Photo: Elon Musk promises an array near Jamestown three times the size of Tesla's previous biggest. (AAP: Ben Macmahon)
The "world's biggest" lithium ion battery is to be built in South Australia by Tesla and French company Neoen.It is to be close to the French renewable energy company's wind farm near Jamestown and ready by the start of summer.
What is it?An array of lithium ion batteries will be connected to the Hornsdale wind farm, which is currently under construction in SA. It will look like a field of boxes, each housing Tesla commercial-scale Powerpack batteries.
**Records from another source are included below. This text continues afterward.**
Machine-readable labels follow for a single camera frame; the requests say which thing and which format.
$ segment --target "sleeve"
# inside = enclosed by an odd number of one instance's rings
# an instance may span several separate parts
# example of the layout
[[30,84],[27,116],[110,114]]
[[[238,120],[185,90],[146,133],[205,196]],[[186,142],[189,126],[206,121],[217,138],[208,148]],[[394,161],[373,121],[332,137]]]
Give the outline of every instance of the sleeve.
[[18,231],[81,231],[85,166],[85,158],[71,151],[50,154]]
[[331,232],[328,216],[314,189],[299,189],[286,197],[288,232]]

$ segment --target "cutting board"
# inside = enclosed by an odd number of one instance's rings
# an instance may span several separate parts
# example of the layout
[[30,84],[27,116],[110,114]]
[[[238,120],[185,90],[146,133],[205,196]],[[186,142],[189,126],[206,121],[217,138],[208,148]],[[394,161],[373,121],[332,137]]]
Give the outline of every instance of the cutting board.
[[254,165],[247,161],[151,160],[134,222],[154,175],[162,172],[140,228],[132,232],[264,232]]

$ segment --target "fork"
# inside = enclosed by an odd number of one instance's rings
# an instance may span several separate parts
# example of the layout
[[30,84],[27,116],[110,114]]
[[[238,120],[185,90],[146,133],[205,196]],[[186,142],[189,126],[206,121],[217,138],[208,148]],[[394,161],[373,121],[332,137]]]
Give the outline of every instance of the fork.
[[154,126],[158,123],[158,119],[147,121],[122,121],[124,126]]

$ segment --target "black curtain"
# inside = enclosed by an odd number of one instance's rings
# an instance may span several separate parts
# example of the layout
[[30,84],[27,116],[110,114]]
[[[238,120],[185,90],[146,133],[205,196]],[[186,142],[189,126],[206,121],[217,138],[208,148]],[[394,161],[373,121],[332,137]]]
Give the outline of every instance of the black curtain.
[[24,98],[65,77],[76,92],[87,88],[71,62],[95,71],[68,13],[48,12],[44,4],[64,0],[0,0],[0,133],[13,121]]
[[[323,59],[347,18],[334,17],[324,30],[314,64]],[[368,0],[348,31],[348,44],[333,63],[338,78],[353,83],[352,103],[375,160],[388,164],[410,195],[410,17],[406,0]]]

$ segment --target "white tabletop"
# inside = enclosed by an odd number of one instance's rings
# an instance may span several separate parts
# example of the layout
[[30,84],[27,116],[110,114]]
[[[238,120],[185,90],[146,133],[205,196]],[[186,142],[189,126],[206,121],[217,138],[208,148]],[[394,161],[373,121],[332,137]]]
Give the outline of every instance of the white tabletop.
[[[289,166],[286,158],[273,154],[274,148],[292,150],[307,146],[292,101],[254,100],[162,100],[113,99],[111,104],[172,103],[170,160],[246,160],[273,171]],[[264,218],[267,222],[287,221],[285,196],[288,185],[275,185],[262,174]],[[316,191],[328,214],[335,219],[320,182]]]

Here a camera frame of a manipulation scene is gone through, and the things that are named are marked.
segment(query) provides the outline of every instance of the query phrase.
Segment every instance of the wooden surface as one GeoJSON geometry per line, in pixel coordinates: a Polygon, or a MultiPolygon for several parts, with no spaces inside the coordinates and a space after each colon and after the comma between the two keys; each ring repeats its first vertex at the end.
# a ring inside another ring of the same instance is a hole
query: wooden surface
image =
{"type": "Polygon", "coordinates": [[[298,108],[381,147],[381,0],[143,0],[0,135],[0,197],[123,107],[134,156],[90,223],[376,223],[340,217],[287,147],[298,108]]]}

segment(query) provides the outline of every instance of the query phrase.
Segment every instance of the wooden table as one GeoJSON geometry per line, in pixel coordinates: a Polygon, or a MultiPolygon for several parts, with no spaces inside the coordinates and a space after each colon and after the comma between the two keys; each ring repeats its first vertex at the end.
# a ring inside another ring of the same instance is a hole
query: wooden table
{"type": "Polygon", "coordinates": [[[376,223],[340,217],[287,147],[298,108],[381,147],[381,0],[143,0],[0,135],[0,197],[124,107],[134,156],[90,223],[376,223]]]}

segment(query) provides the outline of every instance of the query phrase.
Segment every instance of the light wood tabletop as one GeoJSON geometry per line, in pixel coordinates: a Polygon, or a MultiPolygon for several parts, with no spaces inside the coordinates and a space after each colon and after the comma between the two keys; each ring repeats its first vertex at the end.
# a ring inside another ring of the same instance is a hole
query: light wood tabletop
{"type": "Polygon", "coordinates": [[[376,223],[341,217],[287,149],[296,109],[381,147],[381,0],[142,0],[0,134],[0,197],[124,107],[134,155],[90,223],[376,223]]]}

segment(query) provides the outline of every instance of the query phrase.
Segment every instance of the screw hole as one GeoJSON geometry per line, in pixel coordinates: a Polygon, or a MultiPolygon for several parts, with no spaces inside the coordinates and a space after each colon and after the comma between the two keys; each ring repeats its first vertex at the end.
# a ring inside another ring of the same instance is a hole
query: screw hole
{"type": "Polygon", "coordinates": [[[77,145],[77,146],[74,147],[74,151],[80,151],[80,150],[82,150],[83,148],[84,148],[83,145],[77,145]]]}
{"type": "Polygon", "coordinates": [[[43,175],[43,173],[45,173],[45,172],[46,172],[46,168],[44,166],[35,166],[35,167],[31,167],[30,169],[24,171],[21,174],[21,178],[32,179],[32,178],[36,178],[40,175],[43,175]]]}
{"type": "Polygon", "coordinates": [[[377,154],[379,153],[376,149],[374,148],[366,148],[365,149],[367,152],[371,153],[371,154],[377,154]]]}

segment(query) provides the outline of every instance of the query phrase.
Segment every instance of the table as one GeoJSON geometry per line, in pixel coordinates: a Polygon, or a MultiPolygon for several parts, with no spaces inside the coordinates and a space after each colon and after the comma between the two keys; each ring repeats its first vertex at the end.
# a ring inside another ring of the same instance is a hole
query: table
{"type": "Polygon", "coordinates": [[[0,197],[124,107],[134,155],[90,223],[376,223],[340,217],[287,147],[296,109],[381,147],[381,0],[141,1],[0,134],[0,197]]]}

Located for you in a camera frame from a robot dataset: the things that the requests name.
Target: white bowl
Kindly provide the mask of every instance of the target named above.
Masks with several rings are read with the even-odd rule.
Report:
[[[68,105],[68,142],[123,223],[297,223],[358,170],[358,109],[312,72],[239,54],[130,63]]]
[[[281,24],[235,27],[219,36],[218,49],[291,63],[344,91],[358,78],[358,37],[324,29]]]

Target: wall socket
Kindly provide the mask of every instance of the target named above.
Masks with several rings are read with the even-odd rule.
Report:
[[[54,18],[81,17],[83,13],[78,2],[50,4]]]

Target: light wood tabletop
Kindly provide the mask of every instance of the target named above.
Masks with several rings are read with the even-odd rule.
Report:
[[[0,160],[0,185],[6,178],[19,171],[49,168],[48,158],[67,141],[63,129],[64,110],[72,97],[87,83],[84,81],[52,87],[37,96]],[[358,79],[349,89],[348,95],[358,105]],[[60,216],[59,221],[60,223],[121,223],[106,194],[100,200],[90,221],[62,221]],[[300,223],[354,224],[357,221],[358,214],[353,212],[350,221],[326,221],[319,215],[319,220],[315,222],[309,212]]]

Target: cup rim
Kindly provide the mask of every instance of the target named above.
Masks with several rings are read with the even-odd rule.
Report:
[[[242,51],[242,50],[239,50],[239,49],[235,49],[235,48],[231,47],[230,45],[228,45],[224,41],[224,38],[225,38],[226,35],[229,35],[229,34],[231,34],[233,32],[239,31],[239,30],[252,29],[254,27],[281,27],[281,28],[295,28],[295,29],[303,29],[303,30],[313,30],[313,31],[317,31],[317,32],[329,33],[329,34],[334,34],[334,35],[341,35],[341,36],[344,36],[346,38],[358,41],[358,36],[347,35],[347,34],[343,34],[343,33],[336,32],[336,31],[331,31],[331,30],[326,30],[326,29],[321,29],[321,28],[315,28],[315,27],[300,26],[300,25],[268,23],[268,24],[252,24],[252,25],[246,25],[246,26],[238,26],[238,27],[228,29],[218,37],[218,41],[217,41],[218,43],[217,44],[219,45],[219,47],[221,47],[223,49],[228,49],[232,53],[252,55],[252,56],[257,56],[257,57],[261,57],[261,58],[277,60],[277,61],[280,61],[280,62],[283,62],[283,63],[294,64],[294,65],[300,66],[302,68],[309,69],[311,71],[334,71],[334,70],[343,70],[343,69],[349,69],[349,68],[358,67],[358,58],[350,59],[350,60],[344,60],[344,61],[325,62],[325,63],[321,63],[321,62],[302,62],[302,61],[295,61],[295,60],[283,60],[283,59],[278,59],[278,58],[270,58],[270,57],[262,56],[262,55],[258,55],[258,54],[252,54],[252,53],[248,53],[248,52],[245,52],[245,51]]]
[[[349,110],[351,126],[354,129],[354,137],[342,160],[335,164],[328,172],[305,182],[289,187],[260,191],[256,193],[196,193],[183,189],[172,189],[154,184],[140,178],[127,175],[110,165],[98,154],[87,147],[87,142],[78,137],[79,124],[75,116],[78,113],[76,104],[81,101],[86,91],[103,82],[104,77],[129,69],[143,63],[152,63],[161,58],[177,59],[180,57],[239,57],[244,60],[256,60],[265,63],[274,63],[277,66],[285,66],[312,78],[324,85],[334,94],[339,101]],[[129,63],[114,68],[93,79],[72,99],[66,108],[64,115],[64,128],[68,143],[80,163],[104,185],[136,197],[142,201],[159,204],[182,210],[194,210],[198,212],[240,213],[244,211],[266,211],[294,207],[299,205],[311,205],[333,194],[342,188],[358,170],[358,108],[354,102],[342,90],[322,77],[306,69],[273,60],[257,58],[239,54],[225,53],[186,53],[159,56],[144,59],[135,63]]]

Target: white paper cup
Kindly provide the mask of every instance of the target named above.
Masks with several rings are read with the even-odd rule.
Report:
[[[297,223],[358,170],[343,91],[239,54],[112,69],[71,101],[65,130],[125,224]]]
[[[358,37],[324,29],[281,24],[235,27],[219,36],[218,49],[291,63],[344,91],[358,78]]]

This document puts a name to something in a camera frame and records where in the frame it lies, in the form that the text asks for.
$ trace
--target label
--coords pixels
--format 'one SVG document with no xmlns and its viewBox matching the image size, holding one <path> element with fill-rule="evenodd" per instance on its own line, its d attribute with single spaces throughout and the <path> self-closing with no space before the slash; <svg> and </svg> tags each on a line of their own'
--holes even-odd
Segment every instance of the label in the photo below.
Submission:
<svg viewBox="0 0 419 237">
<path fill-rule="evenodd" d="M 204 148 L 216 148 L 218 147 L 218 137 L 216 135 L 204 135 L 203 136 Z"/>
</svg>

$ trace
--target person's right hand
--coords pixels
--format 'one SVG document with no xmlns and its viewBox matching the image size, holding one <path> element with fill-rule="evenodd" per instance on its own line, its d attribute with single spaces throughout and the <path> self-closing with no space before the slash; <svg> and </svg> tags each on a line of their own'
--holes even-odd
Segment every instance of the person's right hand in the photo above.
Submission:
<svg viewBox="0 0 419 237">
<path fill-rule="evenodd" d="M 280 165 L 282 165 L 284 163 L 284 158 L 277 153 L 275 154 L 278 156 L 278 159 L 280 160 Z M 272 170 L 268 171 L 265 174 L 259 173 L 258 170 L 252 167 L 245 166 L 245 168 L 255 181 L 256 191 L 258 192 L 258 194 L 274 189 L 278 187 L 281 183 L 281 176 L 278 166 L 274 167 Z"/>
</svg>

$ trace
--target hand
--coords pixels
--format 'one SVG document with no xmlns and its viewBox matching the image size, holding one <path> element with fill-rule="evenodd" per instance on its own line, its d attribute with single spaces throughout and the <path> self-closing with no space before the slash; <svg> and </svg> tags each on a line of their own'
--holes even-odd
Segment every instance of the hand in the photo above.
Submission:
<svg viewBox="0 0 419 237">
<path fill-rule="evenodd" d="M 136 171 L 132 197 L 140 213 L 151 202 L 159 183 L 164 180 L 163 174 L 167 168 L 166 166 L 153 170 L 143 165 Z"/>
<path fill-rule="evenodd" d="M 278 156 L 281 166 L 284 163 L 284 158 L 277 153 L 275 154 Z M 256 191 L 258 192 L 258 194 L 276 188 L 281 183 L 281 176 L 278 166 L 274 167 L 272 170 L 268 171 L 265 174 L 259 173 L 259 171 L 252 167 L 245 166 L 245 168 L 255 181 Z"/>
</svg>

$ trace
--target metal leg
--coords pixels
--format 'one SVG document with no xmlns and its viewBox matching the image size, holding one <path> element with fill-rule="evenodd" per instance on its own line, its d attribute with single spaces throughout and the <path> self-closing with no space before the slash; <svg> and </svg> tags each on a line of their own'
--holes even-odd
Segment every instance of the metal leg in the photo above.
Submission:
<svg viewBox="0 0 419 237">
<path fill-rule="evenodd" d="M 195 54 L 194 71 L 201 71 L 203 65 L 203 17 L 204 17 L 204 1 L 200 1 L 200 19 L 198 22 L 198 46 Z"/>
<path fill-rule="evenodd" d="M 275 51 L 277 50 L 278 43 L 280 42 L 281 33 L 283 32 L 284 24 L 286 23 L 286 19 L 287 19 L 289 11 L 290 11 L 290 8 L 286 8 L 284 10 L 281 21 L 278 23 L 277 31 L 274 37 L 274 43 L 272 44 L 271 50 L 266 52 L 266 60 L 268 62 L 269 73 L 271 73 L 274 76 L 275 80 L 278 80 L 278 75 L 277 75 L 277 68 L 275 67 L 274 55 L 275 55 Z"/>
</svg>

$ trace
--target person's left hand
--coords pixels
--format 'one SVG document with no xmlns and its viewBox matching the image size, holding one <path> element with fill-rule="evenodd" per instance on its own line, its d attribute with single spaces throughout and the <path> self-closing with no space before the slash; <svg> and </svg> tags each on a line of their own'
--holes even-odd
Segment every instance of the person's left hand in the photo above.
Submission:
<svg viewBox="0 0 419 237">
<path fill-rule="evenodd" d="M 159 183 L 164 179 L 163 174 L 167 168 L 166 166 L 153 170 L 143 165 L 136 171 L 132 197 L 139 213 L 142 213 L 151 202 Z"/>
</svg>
The array will be capable of an output of 100 megawatts (MW) of power at a time and the huge battery will be able to store 129 megawatt hours (MWh) of energy so, if used at full capacity, it would be able to provide its maximum output for more than an hour.
It will be a modular network, with each Powerpack about the size of a large fridge at 2.1 metres tall, 1.3m long and 0.8m wide. They weigh in at 1,200 kilograms each.
Photo: This is what Tesla envisions South Australia's biggest lithium ion battery and wind farm will look like. (Supplied: Tesla)
How will it stack up against the next biggest?It will have just slightly more storage than the next biggest lithium battery, built by AES this year in southern California.
Photo: The battery storage facility built by San Diego Gas and Electric and AES. (Supplied: San Diego Gas & Electric)
But Tesla's 100 MW output would be more than three times larger than the AES battery and five times larger than anything Tesla has built previously.
The largest lithium ion battery storage system that Tesla has built to date sits on a 0.6-hectare site at Mira Loma in southern California.
American electricity company Southern California Edison was also involved. It has a storage capacity of 20 MW, or 80 MWh, and is said to be capable of powering 15,000 homes.
The California array took three months to build.
Tesla says the lithium ion batteries in the Jamestown array will have a life of about 15 years, depending on their usage and how aggressively they are recharged.
The company says the battery components are replaceable and the circuitry should last 20 to 30 years.
Why is it being built in SA?The state has faced widespread load shedding at times and a statewide blackout last September, prompting the SA Government to prepare a $550 million energy plan for the future.
SA wanted expressions of interest from the private sector to build and operate a big battery. Taxpayers would contribute and the Government would have the right to take energy from the battery when demands dictated.
The state got 91 expressions of interest from around the world. Neoen and Tesla's bid was assessed as the best.
Before the tender process opened, Tesla boss Elon Musk made an intriguing pitch, via Twitter, that his company could deliver the battery within 100 days — or it would be delivered for free.
How will it be used?Neoen said the battery would primarily provide stability for the power grid, something traditionally the domain of coal, gas and hydro, rather than wind or solar.
Since the closure of Port Augusta's coal-fired power stations last year, the market has tightened in SA and prices have been very high.
The big battery should be able to provide competition in this market to help drive down prices, with an eventual flow-on to power consumers.
In return for its undisclosed financial contribution to the battery project, the SA Government would gain the right to tap up to 70 per cent of the battery's output at times.
That energy could be used to avoid future load-shedding blackouts in summer if electricity demand is forecast to outstrip supply.
What are the risks?Reputation is at stake for both Tesla and the SA Government. Elon Musk has staked his credibility on building a big, working battery within 100 days. Tesla has met such a challenge before, albeit on a much smaller scale.
Photo: Tesla executives Cal Lankton and Elon Musk (C) are making promises Premier Jay Weatherill hopes will win favour from SA voters at next March's state election. (ABC News: Michael Coggan)
The Government's credibility hinges on fixing the ongoing power woes that have plagued SA.
If the battery is not operating by the start of summer, South Australia might be vulnerable to blackouts in the lead-up to Jay Weatherill's Labor Government heading to the polls next March.